We conducted a prospective study of 731 consecutive, consenting, active-duty US Army personnel (39 to 45 years of age) without known CAD who were undergoing a routine physical examination. Each participant was surveyed with the validated Block dietary questionnaire, which included detailed information on alcohol intake as wine, beer, or liquor. Subclinical CAD was determined by means of electron beam computed tomography to quantify coronary artery calcification (CAC).
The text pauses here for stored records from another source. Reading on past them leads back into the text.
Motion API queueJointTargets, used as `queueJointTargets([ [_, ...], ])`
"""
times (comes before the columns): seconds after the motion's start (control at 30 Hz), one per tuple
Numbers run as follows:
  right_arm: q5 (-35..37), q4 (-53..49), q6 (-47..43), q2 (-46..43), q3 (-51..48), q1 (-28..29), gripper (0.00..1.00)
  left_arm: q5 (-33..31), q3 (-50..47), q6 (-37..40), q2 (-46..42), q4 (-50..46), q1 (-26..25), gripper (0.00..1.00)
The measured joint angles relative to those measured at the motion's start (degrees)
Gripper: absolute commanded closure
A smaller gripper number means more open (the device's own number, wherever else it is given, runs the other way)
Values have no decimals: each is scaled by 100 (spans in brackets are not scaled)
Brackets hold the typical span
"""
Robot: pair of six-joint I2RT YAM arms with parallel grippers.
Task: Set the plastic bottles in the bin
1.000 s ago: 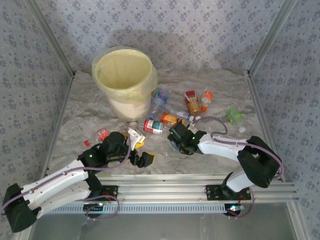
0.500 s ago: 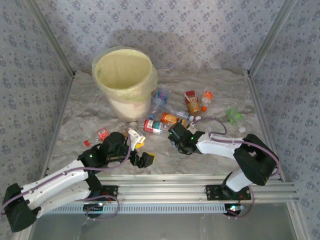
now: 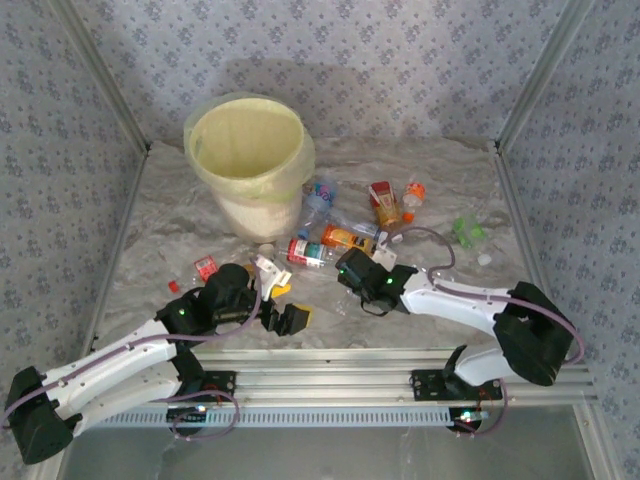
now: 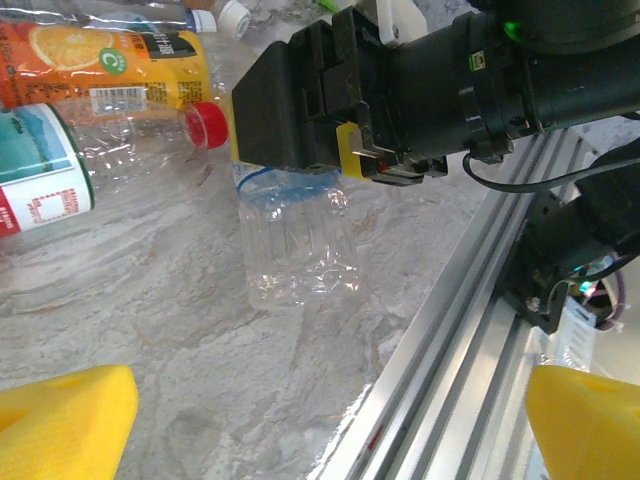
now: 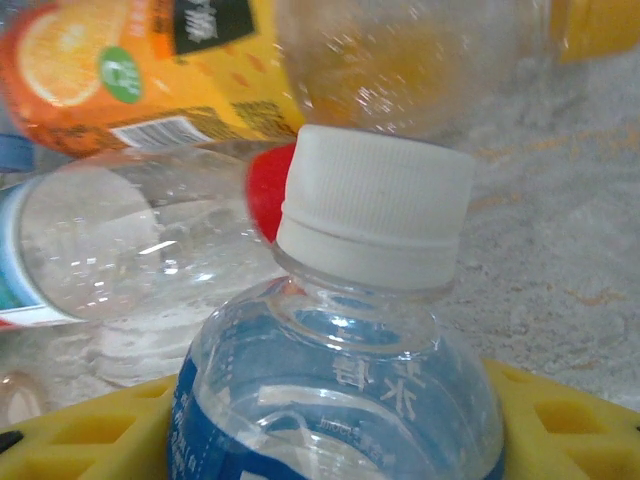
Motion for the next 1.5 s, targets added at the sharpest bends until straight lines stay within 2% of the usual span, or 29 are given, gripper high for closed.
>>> queueJointTargets([
  [0.27, 151, 0, -1023, -551, 293, 125, 42, 225, -103, -546, 361, 728, 0, 0],
  [0.5, -118, 195, -1681, -938, 461, 138, 42, 356, -129, -931, 968, 1434, 0, 1],
  [0.9, -780, 680, -2006, -1126, 490, 153, 42, 507, 127, -1342, 1801, 1989, 2, 2],
  [1.27, -951, 848, -2068, -1137, 490, 162, 42, 761, 382, -1631, 2162, 2271, 2, 18],
  [1.43, -949, 850, -2155, -1165, 487, 164, 42, 750, 444, -1731, 2284, 2236, 9, 35],
  [1.5, -935, 839, -2175, -1176, 479, 164, 42, 728, 446, -1764, 2284, 2221, 13, 39],
])
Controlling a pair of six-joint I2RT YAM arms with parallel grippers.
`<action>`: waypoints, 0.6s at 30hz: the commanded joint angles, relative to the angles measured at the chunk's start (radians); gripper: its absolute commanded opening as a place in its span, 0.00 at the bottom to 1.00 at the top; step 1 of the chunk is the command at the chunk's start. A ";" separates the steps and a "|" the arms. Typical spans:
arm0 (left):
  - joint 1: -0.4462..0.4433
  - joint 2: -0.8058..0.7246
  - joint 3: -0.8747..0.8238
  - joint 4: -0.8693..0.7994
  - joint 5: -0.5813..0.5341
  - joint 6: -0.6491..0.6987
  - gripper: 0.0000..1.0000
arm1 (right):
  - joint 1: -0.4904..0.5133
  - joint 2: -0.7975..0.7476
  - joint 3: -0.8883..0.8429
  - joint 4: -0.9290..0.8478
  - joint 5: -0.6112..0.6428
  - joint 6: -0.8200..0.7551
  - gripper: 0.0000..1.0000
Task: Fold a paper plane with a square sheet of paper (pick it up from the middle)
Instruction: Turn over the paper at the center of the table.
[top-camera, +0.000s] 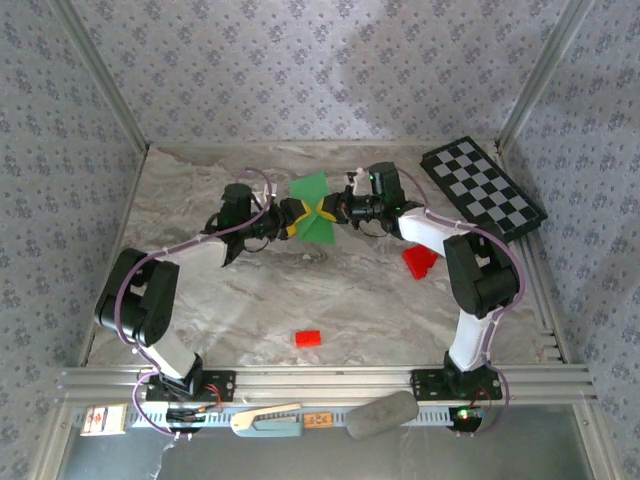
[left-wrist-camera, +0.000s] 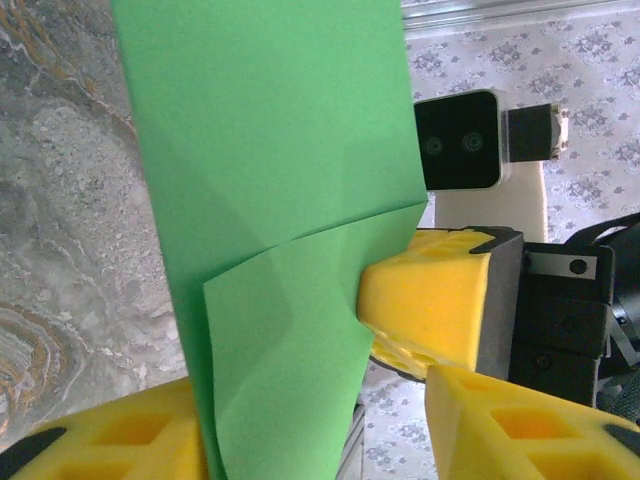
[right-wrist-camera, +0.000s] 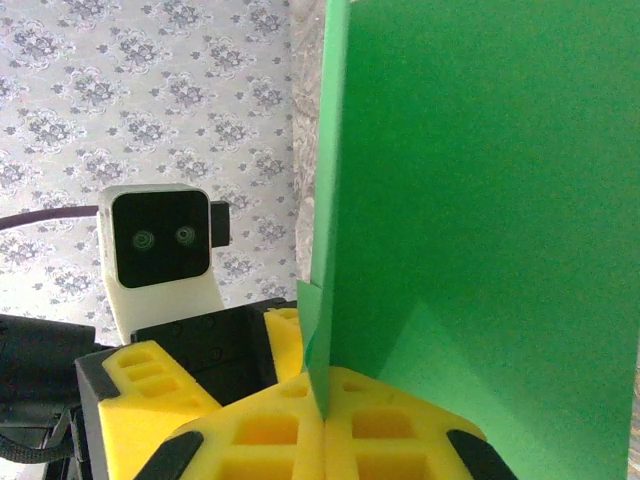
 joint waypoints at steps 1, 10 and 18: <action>0.000 -0.025 0.000 0.016 -0.005 0.012 0.44 | -0.009 -0.017 -0.011 0.020 -0.026 0.017 0.07; 0.008 -0.035 0.006 -0.056 -0.048 0.040 0.16 | -0.019 -0.022 -0.023 -0.009 -0.007 0.001 0.21; -0.002 -0.100 0.160 -0.594 -0.255 0.350 0.05 | -0.081 -0.134 -0.031 -0.314 0.197 -0.225 0.50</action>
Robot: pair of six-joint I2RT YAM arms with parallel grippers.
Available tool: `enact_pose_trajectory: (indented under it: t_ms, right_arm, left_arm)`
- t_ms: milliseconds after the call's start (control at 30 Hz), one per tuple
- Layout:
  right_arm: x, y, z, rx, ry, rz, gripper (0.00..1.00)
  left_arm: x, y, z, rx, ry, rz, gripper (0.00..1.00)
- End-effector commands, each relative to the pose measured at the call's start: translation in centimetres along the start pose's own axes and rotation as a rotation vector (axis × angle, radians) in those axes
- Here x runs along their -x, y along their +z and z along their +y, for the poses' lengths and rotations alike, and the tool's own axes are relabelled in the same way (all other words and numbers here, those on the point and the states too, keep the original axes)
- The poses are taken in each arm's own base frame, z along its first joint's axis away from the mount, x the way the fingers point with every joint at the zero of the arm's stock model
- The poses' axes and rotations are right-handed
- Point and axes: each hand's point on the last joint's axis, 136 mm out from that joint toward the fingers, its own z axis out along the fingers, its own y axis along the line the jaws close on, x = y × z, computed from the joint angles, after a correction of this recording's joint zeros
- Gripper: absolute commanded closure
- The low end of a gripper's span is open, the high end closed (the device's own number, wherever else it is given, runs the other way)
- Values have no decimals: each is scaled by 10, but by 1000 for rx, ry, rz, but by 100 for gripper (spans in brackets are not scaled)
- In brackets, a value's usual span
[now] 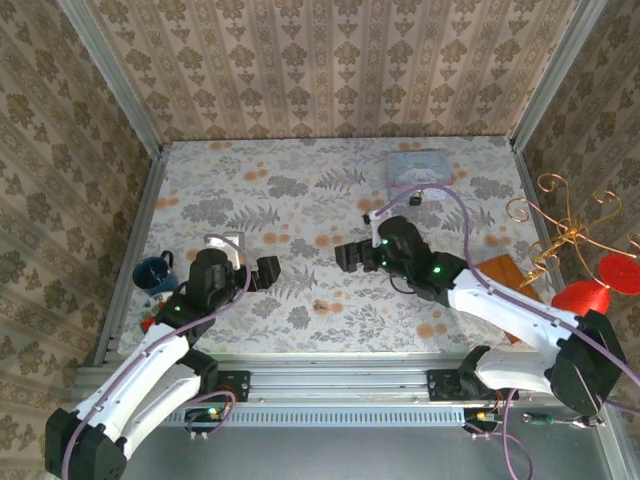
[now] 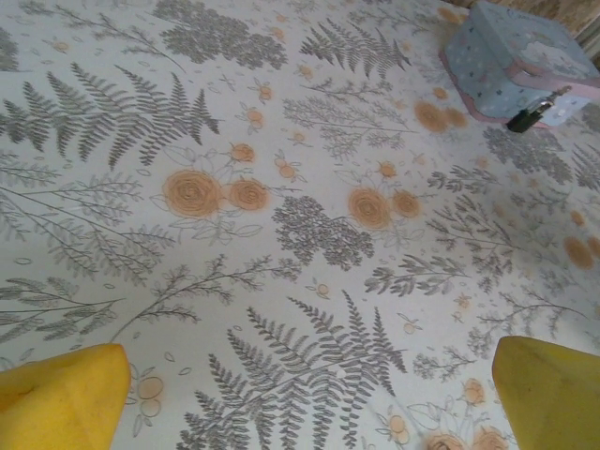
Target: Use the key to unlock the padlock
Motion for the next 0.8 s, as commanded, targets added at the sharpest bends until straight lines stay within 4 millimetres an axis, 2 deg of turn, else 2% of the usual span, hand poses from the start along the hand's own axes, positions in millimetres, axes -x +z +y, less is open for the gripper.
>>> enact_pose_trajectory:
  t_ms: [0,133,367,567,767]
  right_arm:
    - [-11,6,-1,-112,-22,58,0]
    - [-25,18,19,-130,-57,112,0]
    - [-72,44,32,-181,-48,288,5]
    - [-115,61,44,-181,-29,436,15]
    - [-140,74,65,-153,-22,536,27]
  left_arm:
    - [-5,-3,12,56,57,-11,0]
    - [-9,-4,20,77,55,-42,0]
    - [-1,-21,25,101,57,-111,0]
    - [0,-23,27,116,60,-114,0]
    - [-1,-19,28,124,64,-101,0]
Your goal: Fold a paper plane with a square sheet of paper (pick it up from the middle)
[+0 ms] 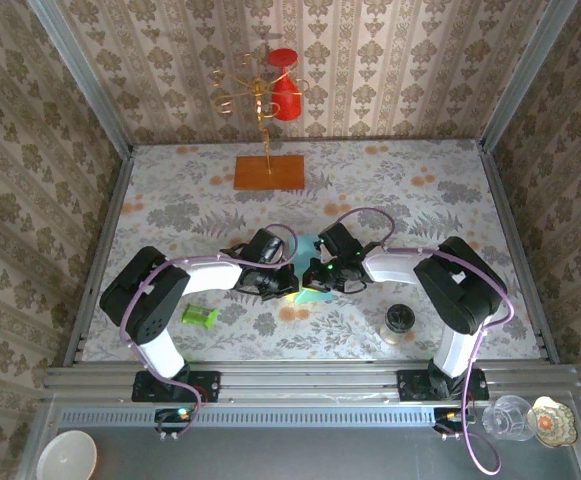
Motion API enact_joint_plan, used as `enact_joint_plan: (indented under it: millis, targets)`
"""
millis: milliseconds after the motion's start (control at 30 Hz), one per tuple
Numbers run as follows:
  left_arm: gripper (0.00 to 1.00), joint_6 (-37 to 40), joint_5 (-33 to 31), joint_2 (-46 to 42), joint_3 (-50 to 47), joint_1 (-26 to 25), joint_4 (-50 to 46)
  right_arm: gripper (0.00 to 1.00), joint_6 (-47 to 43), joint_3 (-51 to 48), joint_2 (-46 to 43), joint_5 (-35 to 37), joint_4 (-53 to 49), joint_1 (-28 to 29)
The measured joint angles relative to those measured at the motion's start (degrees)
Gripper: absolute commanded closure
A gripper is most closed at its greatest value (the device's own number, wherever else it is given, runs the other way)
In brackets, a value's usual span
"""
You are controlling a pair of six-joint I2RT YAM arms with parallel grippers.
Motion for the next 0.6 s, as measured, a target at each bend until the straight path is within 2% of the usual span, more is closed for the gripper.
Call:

The mean age was 42 (±2); 83% were male, 71% were white, and 82% were college graduates. The prevalence of CAC was 18.6% (mean CAC score = 12 ± 69). Twenty-two percent drank alcohol daily, with an average of 2.4 drinks per day. Systolic blood pressure was correlated with number of drinks per day (
r = 0.10,
P = .025). Among drinkers, HDL was weakly correlated with daily alcohol consumption (
r = 0.10,
P = .025). There was no relation between the CAC score and the alcohol intake as measured by drinks per day (OR, 1.02; 95% CI, 0.64 to 1.63; 1.13, 0.59 to 2.15; 1.26, 0.69 to 2.59, for less than 1, 1 to 2, and more than 2 drinks per day, respectively). Stratified analyses based on type of alcohol and multivariate analyses indicated no independent relation between any type or quantity of alcohol intake and the presence or extent of coronary calcification.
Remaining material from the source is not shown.